When I first started teaching fourth grade, we had a scheduled time to read aloud to the students and honestly that was my favorite time of the day. I would turn the lights off, turn the lamp on and sit in the rocking chair while I read to them. I made it through several books that year. Then because there just isn't enough time in the school day, it got cut. I was able to do it sporadically but it just wasn't to my satisfaction.
Here are a few reasons why I think it is important to do read aloud at any age (these are all based on my personal opinion and not necessary backed up by research):
- Allows students to hear what a fluent reader sounds like
- Modeling is such a huge piece in student's learning. If a student isn't read to at home and they only hear their classmates read, they may never hear what a fluent reader is supposed to sound like.
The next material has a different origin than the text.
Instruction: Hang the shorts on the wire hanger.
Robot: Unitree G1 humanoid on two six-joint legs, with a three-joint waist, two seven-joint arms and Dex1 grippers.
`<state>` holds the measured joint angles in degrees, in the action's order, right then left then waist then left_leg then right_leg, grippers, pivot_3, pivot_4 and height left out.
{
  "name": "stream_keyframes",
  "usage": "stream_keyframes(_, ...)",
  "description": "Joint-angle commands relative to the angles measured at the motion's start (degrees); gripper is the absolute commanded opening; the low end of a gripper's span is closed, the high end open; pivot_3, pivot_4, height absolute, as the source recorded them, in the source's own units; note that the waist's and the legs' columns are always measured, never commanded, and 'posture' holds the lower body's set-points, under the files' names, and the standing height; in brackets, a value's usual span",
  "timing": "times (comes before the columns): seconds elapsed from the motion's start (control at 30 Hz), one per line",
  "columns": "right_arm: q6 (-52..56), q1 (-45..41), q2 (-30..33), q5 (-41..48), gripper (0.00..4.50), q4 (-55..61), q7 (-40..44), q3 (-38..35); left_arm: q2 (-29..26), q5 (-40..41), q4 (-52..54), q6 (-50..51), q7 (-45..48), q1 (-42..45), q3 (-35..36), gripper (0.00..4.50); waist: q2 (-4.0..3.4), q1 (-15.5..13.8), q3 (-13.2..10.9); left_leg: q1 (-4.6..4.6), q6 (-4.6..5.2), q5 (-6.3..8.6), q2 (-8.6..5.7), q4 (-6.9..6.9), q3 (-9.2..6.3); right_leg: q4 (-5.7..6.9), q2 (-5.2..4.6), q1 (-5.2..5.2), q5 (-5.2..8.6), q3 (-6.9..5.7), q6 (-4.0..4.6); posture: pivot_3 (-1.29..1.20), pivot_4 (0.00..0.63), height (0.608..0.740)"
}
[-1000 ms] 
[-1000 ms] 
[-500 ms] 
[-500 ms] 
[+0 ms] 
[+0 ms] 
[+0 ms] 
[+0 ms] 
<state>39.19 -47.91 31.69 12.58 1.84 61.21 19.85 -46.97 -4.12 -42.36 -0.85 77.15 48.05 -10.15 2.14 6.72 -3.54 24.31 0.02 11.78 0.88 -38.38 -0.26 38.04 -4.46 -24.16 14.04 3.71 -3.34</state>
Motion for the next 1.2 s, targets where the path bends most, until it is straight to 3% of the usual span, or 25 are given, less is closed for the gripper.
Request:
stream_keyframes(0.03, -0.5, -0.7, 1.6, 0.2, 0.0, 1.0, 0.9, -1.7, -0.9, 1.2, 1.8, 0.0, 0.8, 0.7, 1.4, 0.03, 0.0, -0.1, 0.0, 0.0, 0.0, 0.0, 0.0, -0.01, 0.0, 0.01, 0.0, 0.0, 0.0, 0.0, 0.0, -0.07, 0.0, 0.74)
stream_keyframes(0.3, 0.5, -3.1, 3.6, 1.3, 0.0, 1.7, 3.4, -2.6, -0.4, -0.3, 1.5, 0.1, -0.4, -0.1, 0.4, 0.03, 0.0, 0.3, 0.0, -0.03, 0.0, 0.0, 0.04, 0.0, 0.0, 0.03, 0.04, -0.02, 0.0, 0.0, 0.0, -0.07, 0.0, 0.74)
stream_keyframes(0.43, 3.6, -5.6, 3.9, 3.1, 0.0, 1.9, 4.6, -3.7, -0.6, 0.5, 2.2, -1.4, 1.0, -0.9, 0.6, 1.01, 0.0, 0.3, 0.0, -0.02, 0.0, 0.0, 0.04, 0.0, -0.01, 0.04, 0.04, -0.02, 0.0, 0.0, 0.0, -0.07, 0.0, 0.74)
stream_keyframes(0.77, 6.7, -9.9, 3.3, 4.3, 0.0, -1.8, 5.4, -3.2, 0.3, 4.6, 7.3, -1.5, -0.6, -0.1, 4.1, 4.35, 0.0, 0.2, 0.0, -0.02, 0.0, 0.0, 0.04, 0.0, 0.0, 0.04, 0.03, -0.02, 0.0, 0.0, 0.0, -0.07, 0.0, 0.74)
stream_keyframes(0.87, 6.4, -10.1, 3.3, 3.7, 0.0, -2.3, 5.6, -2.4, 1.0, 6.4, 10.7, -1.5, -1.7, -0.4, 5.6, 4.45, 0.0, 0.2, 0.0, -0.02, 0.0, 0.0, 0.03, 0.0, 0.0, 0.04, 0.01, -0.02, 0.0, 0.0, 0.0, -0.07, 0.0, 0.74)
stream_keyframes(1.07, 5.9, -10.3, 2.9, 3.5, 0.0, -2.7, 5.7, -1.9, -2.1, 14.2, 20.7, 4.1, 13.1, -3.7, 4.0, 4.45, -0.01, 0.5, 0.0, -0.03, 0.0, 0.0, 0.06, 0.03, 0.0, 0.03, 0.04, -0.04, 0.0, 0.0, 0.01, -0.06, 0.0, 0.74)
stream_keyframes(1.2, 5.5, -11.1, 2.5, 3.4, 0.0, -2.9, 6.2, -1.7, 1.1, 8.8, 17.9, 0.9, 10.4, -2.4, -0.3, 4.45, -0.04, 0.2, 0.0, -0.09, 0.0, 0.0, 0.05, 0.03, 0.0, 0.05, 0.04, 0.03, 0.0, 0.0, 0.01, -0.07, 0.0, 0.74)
- Exposes them to books they wouldn't read on their own
- Once again, I feel like this helps the lower reader tremendously. If a student is reading at a lower level, they are missing out on some grade level appropriate content.
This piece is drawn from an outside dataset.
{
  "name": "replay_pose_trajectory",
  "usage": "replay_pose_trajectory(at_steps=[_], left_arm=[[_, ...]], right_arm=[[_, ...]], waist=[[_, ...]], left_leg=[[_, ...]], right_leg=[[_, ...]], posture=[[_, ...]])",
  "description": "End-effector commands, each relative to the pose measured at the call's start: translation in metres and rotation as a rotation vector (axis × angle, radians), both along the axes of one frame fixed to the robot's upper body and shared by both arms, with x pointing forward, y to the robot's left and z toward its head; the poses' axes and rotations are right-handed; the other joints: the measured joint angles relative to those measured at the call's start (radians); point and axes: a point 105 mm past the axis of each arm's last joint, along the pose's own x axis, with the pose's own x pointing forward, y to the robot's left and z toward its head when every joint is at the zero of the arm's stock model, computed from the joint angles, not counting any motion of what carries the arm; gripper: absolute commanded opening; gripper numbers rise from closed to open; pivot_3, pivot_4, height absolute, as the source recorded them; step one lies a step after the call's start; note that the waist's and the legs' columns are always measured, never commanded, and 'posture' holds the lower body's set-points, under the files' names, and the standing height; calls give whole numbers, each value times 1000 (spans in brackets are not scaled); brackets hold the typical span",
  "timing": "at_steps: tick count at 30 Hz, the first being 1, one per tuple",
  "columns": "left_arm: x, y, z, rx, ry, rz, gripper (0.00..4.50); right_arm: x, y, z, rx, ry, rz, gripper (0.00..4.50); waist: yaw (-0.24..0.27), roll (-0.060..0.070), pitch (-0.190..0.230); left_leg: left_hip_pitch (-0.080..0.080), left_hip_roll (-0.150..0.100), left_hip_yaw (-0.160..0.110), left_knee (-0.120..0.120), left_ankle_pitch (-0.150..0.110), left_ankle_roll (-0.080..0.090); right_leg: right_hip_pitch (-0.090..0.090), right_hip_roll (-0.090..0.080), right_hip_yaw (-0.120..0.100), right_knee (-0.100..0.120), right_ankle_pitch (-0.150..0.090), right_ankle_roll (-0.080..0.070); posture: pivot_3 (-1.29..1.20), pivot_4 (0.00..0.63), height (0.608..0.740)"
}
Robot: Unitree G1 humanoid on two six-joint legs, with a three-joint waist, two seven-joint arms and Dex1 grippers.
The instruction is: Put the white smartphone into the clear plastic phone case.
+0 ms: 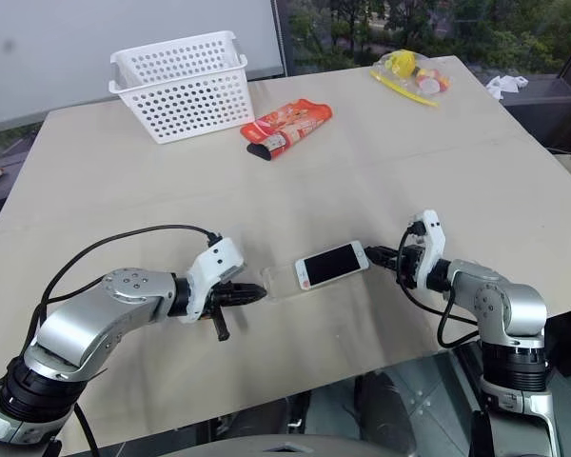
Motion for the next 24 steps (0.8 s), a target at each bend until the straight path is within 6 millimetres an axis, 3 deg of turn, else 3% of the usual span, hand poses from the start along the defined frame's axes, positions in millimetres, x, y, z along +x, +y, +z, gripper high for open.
replay_pose_trajectory(at_steps=[1,5,8,18,24], left_arm=[[3,-2,5,-6,-29,-5,0],[3,-2,4,-5,-28,-6,0],[4,-2,4,-8,-29,-9,0],[6,-4,3,-14,-33,-11,0],[6,-5,3,-15,-35,-11,0]], right_arm=[[3,2,25,12,-121,36,44],[-4,3,43,-184,-439,205,44],[-10,7,40,-359,-613,366,44],[-7,7,16,-424,-562,420,44],[9,-5,19,-486,-593,359,44]], waist=[[0,0,0],[1,0,0],[-1,0,0],[5,-1,0],[6,-1,0]], left_leg=[[0,0,0,0,0,0],[0,0,0,0,0,0],[0,0,1,0,-1,1],[1,1,1,2,1,-1],[1,1,1,2,1,-1]], right_leg=[[0,0,0,0,0,0],[0,0,0,0,0,0],[1,4,-1,0,0,1],[2,0,0,0,0,0],[2,0,0,0,0,0]], posture=[[0,150,740],[0,150,740],[0,150,740],[0,150,740],[0,150,740]])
- All students benefit from this because often students will get stuck with only one type of book (sports, animal, vampires etc.) and once again miss out on some great literature.
- Sometimes it is just nice to sit and listen to someone read to you
- I like this as an adult and wish I could experience it more often
- It builds community
- One great thing about read aloud is the discussion that can come with it. During this time students have to learn to listen to each other and to respect other's ideas and opinions.
- It makes memories
- This point is probably my favorite. When I was in first grade, my teacher read to us every day during our milk time. She read James and the Giant Peach, Stuart Little (per my request), Indian in the Cupboard and there may have been more, but I remember those the most. I remember getting lost in the story and how much I enjoy it. Now 24 years later, I still remember it.
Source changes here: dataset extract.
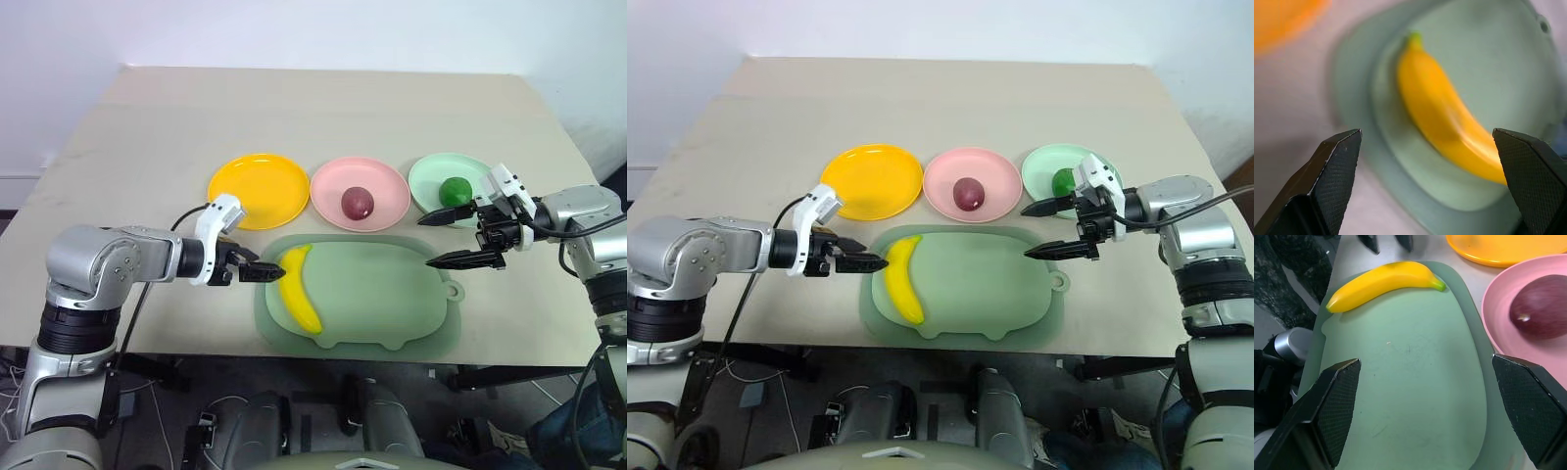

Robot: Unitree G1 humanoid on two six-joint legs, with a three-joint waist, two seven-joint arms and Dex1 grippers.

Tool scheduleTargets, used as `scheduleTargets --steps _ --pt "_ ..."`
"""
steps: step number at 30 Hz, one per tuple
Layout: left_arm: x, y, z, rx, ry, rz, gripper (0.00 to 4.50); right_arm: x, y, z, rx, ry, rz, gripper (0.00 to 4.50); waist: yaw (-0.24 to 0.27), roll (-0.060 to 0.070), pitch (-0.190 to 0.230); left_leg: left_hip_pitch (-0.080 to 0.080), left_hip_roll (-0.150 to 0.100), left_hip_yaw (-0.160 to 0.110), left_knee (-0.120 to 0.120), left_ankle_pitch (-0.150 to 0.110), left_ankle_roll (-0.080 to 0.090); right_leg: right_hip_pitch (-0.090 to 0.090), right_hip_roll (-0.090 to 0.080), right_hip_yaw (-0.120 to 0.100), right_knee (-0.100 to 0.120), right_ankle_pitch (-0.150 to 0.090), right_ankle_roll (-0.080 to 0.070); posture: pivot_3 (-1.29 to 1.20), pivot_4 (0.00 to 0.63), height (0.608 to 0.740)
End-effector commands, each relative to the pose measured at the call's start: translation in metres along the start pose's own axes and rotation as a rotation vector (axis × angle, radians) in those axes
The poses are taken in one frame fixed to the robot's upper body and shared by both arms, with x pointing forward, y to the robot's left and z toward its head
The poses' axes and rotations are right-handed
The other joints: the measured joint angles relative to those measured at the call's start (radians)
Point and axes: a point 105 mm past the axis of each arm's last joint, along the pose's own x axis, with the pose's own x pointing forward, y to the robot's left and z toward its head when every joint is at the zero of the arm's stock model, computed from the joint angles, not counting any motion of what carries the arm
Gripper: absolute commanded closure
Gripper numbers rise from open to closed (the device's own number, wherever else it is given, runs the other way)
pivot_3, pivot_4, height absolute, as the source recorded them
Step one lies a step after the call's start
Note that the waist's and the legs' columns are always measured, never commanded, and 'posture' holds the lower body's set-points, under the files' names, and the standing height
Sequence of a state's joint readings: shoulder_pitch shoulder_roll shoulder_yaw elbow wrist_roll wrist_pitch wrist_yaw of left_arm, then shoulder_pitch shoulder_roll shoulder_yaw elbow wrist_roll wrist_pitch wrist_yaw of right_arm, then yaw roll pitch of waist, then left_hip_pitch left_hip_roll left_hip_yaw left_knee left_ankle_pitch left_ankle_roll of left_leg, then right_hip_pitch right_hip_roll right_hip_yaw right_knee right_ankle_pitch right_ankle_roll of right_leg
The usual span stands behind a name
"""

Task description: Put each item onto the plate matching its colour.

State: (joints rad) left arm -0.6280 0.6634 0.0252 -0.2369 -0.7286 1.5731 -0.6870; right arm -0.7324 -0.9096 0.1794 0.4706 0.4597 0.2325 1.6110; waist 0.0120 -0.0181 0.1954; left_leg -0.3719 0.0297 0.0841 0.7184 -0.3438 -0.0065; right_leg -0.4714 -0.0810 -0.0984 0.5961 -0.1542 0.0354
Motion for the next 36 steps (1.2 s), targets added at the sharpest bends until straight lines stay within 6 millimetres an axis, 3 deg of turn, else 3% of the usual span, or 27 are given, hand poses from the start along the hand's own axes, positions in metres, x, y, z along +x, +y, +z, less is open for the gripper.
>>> scheduleTargets --steps 1,16,23,26,33,36 --pt "0.002 -0.016 0.011 0.018 -0.017 -0.065 0.00 -0.005 -0.002 0.008 -0.037 -0.022 -0.022 0.02 0.001 0.000 0.000 0.000 0.000 0.000 0.000 0.000 0.000 0.000 0.000 0.000 0.000 0.000 0.000 0.00 0.150 0.740" --pt "0.022 -0.021 0.016 0.103 0.153 0.032 0.00 -0.001 -0.005 0.006 -0.050 -0.024 -0.039 0.02 0.000 0.000 0.000 0.001 0.000 -0.002 0.000 0.001 -0.001 0.000 -0.001 0.000 0.001 0.000 0.000 0.00 0.150 0.740" --pt "0.039 -0.014 0.014 0.036 0.222 0.055 0.00 0.000 -0.004 0.005 -0.058 -0.025 -0.046 0.02 0.001 0.000 0.000 0.003 -0.001 -0.002 0.000 0.001 -0.002 0.002 -0.001 0.000 0.000 0.000 0.000 0.00 0.150 0.740" --pt "0.041 -0.016 0.013 0.044 0.243 0.051 0.59 0.000 -0.004 0.005 -0.050 -0.022 -0.045 0.00 0.001 0.000 0.000 0.006 -0.001 -0.002 0.000 0.001 -0.002 0.006 -0.001 0.000 0.000 0.000 0.000 0.00 0.150 0.740" --pt "0.043 -0.011 0.010 0.017 0.271 0.076 2.81 -0.002 -0.007 0.006 -0.065 -0.015 -0.069 0.00 -0.001 0.000 0.000 0.008 -0.001 -0.002 -0.001 0.001 -0.002 0.007 -0.001 0.000 0.000 0.000 0.000 0.00 0.150 0.740" --pt "0.044 -0.012 0.010 0.018 0.272 0.070 2.88 -0.003 -0.007 0.006 -0.065 -0.013 -0.071 0.00 -0.001 0.000 0.000 0.011 -0.001 -0.002 -0.003 0.001 -0.002 0.008 -0.001 0.001 0.000 0.000 0.000 0.00 0.150 0.740"
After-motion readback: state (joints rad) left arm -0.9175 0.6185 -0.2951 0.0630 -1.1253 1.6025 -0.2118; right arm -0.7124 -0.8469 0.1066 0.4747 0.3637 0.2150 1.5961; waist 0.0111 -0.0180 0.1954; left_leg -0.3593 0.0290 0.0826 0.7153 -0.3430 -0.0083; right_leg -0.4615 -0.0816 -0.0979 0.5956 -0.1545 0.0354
- Now that I am the teacher, I have students come back to me with comments about the books I have read to them. Every year I read Where the Red Fern Grows to my class, no matter what. Every year an upper class man always asks if I still am reading this book to my class.
- Shows students it is ok to have emotion
- Up until this point, many students have never read a book that has made them feel anything. They are just books and stories to them and they may get enjoyment from them, but haven't really connected to it. Isn't that one of the big reasons to read? While reading Where the Red Fern Grows, I cry. I cry like a baby, long before the sad part even happens. I am ok with this. It shows the students that it is ok to cry at a book. It is ok to show emotion and that a book caused that emotion.
I am sure there is more to come on this adventure I am about to take my students on.
What about you? Do you remember your teachers reading out loud to you? What books did they read?